### PROBLEM TO WORK ON
Word for word, retype the lines from the one containing "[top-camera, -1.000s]" to the one containing "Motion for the" below, keeping both end lines and dropping the pictures.

Start of GIVEN ENTRIES

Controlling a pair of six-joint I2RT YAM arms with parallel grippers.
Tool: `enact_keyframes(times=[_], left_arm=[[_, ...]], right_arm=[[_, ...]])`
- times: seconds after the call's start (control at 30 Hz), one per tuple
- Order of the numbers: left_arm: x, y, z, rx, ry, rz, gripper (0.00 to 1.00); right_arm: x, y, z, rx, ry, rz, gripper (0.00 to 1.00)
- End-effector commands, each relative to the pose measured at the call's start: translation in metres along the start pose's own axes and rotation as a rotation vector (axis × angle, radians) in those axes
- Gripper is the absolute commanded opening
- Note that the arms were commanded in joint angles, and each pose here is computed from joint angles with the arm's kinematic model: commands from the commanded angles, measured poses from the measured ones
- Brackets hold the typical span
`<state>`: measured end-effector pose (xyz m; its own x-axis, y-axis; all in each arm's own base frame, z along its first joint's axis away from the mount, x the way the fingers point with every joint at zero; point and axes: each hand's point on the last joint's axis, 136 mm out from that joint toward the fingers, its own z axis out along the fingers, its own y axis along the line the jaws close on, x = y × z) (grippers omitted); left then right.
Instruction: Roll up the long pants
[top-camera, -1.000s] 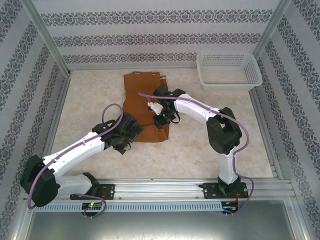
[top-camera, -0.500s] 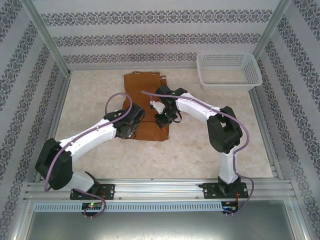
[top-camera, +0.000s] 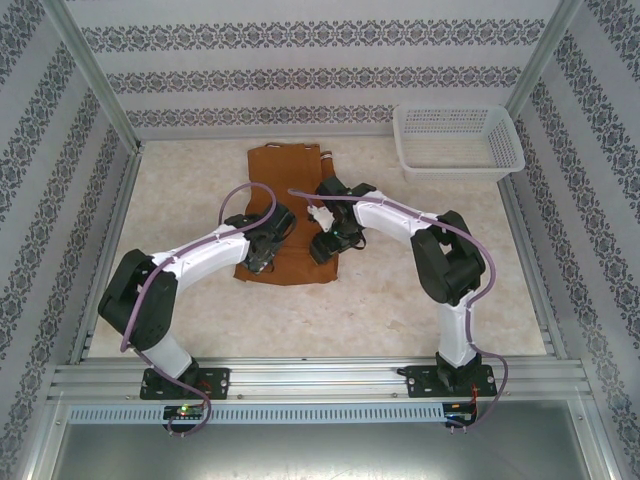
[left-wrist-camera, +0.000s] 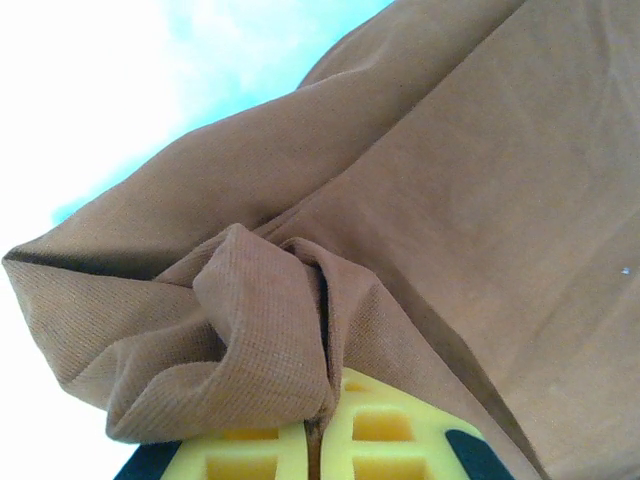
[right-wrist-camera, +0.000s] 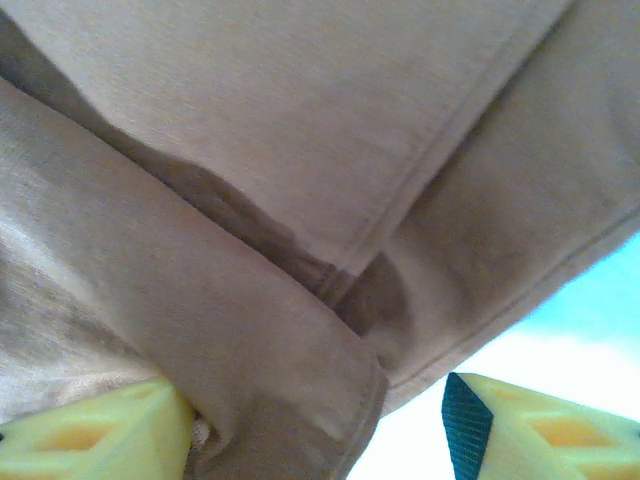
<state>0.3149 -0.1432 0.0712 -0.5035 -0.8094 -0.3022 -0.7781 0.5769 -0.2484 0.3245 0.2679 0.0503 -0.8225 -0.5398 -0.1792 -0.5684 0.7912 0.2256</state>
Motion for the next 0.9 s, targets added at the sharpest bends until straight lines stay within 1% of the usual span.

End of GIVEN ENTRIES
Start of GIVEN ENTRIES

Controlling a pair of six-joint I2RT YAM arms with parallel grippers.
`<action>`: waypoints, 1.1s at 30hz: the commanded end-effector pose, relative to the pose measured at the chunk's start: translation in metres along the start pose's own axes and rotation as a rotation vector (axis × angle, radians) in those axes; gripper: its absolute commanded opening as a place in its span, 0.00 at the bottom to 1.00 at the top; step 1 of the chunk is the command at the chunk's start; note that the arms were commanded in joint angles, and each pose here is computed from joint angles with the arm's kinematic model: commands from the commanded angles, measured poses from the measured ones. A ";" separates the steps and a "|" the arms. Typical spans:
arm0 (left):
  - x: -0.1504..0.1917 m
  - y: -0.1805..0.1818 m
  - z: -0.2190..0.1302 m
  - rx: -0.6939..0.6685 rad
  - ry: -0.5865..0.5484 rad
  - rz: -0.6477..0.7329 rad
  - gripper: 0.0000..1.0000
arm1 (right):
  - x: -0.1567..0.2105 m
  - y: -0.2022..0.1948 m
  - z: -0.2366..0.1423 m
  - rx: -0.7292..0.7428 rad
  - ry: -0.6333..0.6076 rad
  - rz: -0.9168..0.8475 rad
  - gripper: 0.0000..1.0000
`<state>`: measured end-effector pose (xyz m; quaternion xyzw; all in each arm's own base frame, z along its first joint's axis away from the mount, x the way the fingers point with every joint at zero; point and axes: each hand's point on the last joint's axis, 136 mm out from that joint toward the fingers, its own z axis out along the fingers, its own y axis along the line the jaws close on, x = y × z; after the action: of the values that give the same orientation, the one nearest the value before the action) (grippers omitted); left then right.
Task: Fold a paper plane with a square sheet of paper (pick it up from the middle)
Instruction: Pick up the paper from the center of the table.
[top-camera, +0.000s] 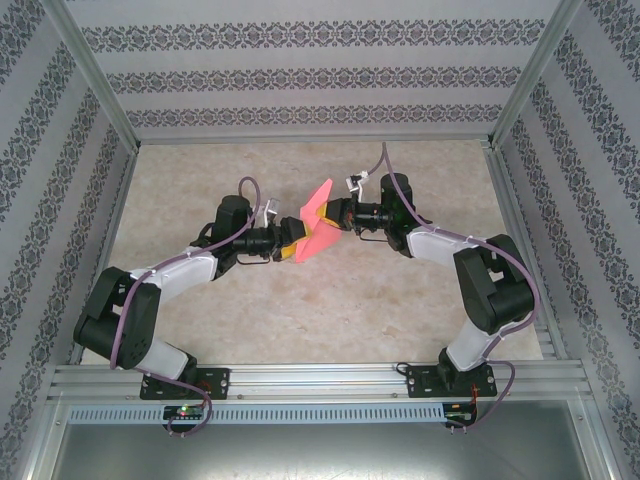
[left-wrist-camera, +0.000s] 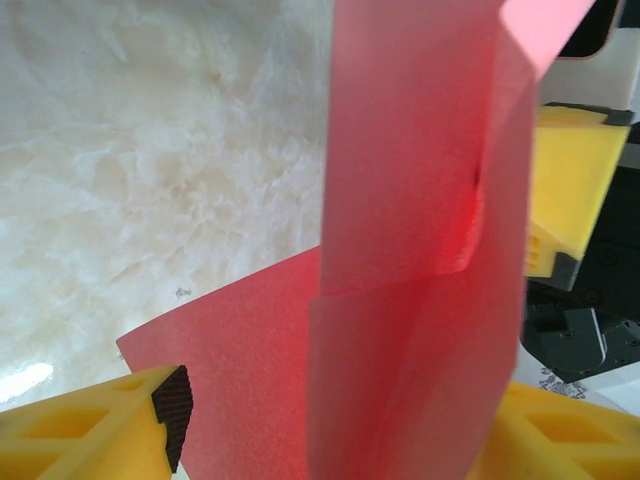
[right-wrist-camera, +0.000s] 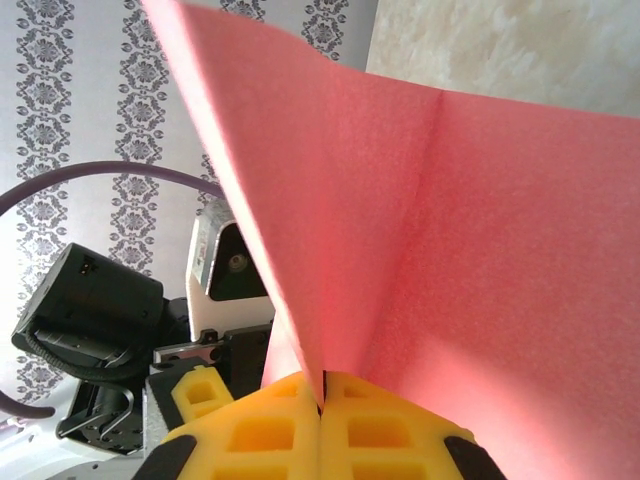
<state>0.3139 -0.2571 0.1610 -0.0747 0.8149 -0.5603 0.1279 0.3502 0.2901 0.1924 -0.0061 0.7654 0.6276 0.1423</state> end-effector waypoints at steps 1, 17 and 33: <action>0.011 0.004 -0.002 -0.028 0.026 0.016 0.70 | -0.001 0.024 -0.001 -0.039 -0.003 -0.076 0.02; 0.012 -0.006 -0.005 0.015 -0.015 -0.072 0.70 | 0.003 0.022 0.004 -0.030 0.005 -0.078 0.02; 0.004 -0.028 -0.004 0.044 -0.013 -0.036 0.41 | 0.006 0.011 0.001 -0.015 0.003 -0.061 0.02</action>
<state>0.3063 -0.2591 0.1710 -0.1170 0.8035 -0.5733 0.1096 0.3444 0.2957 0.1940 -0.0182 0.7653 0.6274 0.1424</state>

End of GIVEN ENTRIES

### WORKED SOLUTION
[top-camera, -1.000s] 
[top-camera, -0.500s] 
[top-camera, +0.000s] 
[left-wrist-camera, +0.000s] 
[right-wrist-camera, +0.000s] 
<state>0.3149 -0.1432 0.0712 -0.5035 -0.8094 -0.3022 -0.7781 0.5769 -0.2484 0.3245 0.2679 0.0503 -0.8225 -0.5398 -0.1792 -0.5684 0.7912 0.2256</state>
Motion for the next 0.9 s, targets added at the sharpest bends until straight lines stay within 1% of the usual span.

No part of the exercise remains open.